Woody plants do not root in fallen trees in decay class I.  A tree in decay class II may have plants rooting in its inner bark, which decays fastest of all the substrates; these roots would have reached the inner bark through fissures in the outer bark.  By the time a tree reaches decay class III, its inner bark is completely decomposed, and the outer bark and sapwood are often penetrated by roots (in 50 percent of our samples).
Only about a third of the heartwood samples in decay class III trees were colonized by roots.  When a tree reaches decay class IV, however, only heartwood remains, and nearly all our samples (87 percent) contained roots.  Finally, trees in decay class V are not only completely colonized by roots but are actually held together by them (see footnote 1, p. 8).

Within a decay class, plant rooting differs among substrates for two reasons:
(1) Substrates decay at different rates, and (2) substrates are not equally accessible to plant roots.  In general, as decay proceeds, plant rooting increases in all substrates because they become excellent rooting medium-density and hardness decrease, and water content increases.

Insect Galleries and Frass
(Excrement)

Wood-boring insects, such as beetles, carpenter ants, and termites, tunnel within fallen Douglas-fir trees and consume the woody tissues.  Their activities are evidenced by their galleries and tunnels often packed with borings and feces.  The collective activity of such wood-boring insects appears to be the most important factor in initiating early decomposition of fallen trees-decay classes I-III-for three major reasons.

First, wood is broken down by consumption and digestion by insects and by enzymatic attack by microbes.  Insects, however, can penetrate the wood matrix faster than microbes can.  Second, consumption and digestion of wood also fragment it.  As a fallen tree is fragmented by insect tunnels and galleries, its internal volume is opened to decomposer plants and animals.  The wood matrix is reduced to particles (borings and feces), and more surface area is available for microbial attack (Crossley 1976).  Third, wood-boring insects serve as vectors for decomposer micro-organisms, such as intestinal inhabitants that are expelled in the feces (Breznak 1982).

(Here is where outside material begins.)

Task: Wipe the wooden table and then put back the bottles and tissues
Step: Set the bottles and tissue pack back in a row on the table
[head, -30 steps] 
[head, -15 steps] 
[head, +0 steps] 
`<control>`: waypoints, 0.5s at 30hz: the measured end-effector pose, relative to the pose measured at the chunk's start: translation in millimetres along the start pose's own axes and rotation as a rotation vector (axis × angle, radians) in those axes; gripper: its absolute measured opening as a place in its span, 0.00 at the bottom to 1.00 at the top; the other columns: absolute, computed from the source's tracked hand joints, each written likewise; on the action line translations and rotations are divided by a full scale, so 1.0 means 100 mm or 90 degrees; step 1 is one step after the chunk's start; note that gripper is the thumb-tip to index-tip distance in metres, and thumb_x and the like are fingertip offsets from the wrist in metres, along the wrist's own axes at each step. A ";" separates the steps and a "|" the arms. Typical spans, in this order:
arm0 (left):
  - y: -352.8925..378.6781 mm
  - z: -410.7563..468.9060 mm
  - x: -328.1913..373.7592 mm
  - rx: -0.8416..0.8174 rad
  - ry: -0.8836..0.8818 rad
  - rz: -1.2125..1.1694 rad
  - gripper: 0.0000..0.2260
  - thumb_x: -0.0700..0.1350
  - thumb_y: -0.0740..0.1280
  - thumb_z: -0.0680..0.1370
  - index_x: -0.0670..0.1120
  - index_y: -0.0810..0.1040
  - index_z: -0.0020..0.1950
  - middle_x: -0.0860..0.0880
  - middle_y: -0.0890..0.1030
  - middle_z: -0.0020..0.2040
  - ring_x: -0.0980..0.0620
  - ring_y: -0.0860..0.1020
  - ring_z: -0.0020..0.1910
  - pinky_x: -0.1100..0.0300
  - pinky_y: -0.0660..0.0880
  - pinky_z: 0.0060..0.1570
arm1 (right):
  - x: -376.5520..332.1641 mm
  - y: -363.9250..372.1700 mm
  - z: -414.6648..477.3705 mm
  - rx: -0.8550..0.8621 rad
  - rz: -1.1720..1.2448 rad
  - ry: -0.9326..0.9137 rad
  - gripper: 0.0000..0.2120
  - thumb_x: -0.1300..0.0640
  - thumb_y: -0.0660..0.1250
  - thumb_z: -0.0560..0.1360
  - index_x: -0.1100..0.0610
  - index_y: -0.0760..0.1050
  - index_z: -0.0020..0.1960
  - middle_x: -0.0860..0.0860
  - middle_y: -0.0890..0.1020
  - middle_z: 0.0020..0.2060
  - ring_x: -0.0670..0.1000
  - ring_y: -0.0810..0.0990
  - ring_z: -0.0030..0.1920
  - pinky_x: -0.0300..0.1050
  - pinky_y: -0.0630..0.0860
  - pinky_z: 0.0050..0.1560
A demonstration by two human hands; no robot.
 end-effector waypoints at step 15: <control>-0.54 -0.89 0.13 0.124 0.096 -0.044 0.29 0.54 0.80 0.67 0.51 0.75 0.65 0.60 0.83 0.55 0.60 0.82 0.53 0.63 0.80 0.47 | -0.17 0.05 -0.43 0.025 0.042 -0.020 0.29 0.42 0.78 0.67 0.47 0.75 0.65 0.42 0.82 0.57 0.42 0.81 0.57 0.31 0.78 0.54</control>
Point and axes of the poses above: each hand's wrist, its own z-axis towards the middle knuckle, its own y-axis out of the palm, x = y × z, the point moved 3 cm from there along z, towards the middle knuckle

They are also introduced as external associates; fungal spores, for instance, are transported in special pits and cavities in adult beetles (Francke-Grosmann 1967). Fungal spores and hyphae are also picked up and carried by insect larvae.  In addition, each species of insect that tunnels in Douglas-fir bark or wood has its attendant predators, parasites, and scavengers (Deyrup 1981).

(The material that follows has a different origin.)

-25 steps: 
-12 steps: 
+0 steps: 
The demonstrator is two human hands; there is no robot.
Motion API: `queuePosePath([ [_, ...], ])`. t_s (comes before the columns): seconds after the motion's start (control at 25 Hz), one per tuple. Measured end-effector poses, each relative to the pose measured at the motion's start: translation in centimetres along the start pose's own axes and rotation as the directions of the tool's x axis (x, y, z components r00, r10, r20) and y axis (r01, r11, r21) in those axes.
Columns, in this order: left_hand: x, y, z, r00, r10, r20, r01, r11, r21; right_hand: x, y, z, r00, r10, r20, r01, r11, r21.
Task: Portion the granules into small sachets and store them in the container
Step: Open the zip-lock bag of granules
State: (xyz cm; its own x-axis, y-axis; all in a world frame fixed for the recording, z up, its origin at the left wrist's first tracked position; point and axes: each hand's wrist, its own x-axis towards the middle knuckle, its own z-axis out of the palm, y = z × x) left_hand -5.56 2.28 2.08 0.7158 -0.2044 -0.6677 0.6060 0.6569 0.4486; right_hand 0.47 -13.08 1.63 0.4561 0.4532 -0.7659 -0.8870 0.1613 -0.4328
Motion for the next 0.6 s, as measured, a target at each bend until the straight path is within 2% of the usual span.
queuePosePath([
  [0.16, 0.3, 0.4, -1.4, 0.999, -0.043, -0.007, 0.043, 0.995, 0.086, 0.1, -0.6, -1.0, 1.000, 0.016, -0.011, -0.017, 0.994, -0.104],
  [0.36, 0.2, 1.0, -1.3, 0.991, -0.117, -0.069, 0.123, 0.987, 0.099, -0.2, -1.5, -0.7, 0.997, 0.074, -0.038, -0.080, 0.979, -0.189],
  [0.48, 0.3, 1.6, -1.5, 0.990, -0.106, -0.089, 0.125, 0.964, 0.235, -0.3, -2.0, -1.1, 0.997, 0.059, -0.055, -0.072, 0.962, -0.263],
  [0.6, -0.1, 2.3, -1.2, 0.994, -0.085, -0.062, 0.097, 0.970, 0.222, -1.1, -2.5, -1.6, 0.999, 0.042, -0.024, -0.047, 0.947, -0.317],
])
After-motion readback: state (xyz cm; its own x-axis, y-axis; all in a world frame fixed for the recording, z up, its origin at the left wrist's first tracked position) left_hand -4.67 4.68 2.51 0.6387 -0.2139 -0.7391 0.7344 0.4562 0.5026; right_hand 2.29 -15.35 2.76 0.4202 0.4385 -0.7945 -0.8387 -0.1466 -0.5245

Frequency of galleries by decay class of tree.-Studies in the H. J. Andrews Experimental Forest in western Oregon showed that the percentage of wood samples with galleries increased as decomposition of the fallen trees proceeded (see footnote
1, p. 8).  When the substrates within a decay class were compared for galleries, they ranked as follows: IB>SW>HW. Outer bark was not included in this comparison because the nature of the galleries differed. Insects simply chew through, not within, the outer bark to gain access to the nutritious inner bark and sapwood Inner bark disappeared before the frequency of galleries reached 100 percent.  But all the sapwood samples
had galleries by the time they reached decay class III and the heartwood, by decay class V.

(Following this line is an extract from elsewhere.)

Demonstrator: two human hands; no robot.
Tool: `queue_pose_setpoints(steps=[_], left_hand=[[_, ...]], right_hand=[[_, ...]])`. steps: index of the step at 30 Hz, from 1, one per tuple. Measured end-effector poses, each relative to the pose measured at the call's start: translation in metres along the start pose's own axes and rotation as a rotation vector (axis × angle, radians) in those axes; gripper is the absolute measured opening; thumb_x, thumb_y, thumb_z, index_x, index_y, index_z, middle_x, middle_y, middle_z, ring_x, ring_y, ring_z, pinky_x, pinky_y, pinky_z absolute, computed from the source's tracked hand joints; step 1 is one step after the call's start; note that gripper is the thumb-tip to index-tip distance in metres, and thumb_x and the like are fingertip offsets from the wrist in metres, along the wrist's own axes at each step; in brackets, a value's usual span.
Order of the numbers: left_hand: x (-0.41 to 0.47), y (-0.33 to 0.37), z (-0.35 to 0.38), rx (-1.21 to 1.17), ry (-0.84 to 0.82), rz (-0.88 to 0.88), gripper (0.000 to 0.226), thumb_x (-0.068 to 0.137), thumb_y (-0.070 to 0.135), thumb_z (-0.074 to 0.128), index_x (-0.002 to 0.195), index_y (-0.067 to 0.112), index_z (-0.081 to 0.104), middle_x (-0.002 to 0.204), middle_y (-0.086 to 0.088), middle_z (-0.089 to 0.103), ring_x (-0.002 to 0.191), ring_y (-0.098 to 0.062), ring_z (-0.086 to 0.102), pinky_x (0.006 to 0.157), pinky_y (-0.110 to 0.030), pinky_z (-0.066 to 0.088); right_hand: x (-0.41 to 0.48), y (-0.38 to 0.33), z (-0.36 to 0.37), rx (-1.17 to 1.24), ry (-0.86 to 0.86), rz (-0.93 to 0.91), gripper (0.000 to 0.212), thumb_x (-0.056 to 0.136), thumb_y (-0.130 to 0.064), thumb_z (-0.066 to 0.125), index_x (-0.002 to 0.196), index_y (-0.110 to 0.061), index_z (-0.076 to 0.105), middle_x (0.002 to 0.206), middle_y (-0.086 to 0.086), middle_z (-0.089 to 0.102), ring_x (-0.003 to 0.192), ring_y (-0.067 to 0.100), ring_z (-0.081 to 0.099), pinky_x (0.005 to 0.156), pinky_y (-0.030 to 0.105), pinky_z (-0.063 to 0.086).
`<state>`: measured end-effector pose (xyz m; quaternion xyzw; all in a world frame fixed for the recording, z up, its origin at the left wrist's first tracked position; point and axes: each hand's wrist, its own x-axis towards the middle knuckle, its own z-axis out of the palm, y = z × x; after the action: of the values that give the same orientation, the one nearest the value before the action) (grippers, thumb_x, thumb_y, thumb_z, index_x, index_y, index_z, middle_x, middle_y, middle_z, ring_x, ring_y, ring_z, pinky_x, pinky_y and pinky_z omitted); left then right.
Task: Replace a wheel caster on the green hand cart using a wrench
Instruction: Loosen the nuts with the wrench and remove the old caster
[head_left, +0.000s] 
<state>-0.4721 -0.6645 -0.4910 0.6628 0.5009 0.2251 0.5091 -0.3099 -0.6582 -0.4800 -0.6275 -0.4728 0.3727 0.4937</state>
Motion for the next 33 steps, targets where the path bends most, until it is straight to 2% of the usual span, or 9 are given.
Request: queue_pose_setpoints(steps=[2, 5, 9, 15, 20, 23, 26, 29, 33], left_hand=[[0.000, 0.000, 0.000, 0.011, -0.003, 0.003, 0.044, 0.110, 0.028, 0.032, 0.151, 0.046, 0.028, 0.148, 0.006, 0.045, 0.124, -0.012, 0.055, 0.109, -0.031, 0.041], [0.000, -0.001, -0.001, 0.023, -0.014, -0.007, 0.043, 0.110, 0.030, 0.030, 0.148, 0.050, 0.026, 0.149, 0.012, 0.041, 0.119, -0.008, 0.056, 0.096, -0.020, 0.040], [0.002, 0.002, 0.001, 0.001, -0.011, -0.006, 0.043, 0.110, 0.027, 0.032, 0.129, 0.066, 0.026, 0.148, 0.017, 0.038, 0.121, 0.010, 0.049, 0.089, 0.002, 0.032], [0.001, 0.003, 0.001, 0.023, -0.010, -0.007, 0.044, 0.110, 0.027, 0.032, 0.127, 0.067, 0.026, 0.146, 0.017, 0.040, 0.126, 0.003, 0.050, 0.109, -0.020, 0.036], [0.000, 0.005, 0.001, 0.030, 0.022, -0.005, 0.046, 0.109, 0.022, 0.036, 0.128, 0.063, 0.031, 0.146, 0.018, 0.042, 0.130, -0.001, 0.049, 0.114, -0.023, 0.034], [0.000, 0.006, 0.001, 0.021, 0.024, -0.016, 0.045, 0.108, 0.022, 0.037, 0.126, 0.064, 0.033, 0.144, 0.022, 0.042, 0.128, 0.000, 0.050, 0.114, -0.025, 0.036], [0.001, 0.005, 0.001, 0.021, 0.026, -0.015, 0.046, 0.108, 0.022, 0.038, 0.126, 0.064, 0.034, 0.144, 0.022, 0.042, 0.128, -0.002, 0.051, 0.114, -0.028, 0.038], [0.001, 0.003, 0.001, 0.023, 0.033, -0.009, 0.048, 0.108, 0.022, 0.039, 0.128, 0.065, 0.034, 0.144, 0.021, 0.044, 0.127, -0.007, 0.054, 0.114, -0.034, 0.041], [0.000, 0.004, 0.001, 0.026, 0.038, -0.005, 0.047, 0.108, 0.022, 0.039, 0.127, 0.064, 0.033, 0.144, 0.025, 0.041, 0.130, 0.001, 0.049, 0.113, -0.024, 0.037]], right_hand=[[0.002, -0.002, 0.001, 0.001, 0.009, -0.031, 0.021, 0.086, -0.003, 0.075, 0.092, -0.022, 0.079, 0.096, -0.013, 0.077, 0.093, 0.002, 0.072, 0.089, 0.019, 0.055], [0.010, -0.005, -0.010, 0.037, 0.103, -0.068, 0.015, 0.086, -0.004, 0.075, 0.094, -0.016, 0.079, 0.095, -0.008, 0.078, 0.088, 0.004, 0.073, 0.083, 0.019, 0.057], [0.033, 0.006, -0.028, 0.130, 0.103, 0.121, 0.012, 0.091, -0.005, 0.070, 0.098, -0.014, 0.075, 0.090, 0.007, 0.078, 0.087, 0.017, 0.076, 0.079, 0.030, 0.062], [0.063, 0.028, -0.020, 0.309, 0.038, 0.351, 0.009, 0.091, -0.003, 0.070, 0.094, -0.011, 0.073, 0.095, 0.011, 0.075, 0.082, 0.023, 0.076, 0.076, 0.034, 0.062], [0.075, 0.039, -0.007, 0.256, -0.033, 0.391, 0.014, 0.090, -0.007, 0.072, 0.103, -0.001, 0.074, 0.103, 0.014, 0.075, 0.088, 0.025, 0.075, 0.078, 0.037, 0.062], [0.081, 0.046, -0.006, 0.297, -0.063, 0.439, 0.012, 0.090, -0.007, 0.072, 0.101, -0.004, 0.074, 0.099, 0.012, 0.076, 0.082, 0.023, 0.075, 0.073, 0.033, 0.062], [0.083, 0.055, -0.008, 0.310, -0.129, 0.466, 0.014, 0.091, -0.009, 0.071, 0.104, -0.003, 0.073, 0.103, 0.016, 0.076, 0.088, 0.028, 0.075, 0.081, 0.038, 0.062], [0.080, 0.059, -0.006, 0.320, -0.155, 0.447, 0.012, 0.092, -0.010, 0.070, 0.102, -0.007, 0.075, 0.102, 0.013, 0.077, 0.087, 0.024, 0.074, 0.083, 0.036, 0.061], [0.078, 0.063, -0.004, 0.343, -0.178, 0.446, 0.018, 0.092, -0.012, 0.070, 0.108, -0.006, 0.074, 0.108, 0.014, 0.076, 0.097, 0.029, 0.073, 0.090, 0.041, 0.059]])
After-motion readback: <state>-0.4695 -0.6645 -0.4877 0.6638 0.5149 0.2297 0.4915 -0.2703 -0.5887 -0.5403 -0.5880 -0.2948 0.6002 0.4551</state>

Effects of galleries on wood properties.-Samples of a substrate with insect galleries in a fallen tree were softer and wetter and had a lower density, more plant roots, higher microbial activity, higher nitrogen fixation activity, higher microarthropod populations, and higher exchangeable and mineralizable nitrogen than did samples from the same substrate without insect galleries (see footnote 1, p. 8).